#### TASK GOAL
Return, without pictures, the lines from the start of the data through the one that contains "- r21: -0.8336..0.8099".

#### INFORMATION SUPPLIED
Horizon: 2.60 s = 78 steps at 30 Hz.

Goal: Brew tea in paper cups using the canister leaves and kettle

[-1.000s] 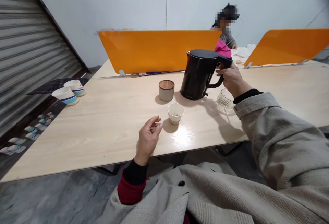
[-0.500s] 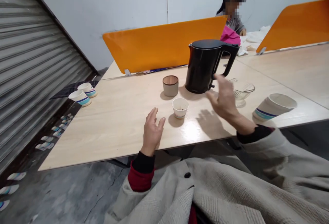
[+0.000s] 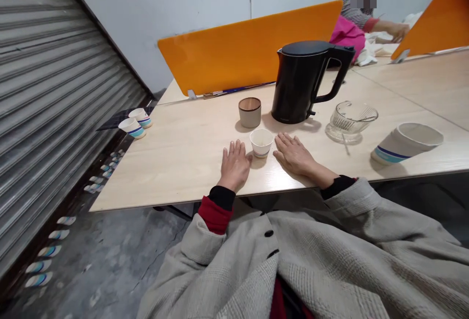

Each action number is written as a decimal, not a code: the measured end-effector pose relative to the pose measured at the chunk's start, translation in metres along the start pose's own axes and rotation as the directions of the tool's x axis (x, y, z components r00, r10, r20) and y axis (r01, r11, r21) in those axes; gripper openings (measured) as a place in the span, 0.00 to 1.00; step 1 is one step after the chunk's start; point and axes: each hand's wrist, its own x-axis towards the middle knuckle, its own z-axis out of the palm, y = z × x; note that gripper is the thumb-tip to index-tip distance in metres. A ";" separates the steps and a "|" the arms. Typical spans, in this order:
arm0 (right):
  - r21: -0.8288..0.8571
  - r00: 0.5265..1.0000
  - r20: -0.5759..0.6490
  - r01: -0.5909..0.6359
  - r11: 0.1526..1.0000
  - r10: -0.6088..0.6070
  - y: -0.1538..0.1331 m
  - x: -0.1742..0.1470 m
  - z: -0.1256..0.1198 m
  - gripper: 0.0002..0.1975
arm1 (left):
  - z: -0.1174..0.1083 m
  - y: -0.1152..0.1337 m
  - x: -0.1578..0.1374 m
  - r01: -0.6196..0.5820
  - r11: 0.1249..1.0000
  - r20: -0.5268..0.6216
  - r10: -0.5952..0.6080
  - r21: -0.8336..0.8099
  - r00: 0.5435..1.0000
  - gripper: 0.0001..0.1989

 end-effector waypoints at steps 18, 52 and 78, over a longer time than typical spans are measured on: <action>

#### RESPONSE
Horizon: 2.60 s = 78 steps at 30 Hz.

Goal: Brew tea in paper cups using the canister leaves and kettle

[-1.000s] 
[-0.500s] 
[+0.000s] 

Each action number is written as a decimal, not a code: the measured end-effector pose relative to the pose measured at the chunk's start, translation in metres along the start pose's own axes and rotation as the directions of the tool's x axis (x, y, z components r00, r10, r20) and y axis (r01, r11, r21) in those axes; gripper openings (measured) as a place in the span, 0.00 to 1.00; step 1 is one step after the chunk's start; point and axes: each hand's wrist, its own x-axis towards the middle knuckle, its own z-axis out of the palm, y = z × x; note that gripper is the thumb-tip to index-tip distance in metres. A ";" separates the steps and a "|" the arms. Typical spans, in this order:
arm0 (right):
  - r21: -0.8288..0.8571
  - r00: 0.5265..1.0000
  - r20: -0.5759..0.6490
  - r01: -0.5909..0.6359
  - r11: 0.1526..1.0000
  - r10: -0.6088..0.6070
  - y: -0.1538..0.1331 m
  - x: -0.1742..0.1470 m
  - z: -0.1256..0.1198 m
  - gripper: 0.0002..0.1975
arm1 (left):
  - z: -0.1174..0.1083 m
  - y: -0.1152..0.1337 m
  - x: -0.1578..0.1374 m
  - r01: -0.6196..0.5820
  - r11: 0.1249..1.0000
  - r20: -0.5268..0.6216
  - r10: -0.5952..0.6080
  - r21: -0.8336..0.8099

No more is needed to finish this exercise.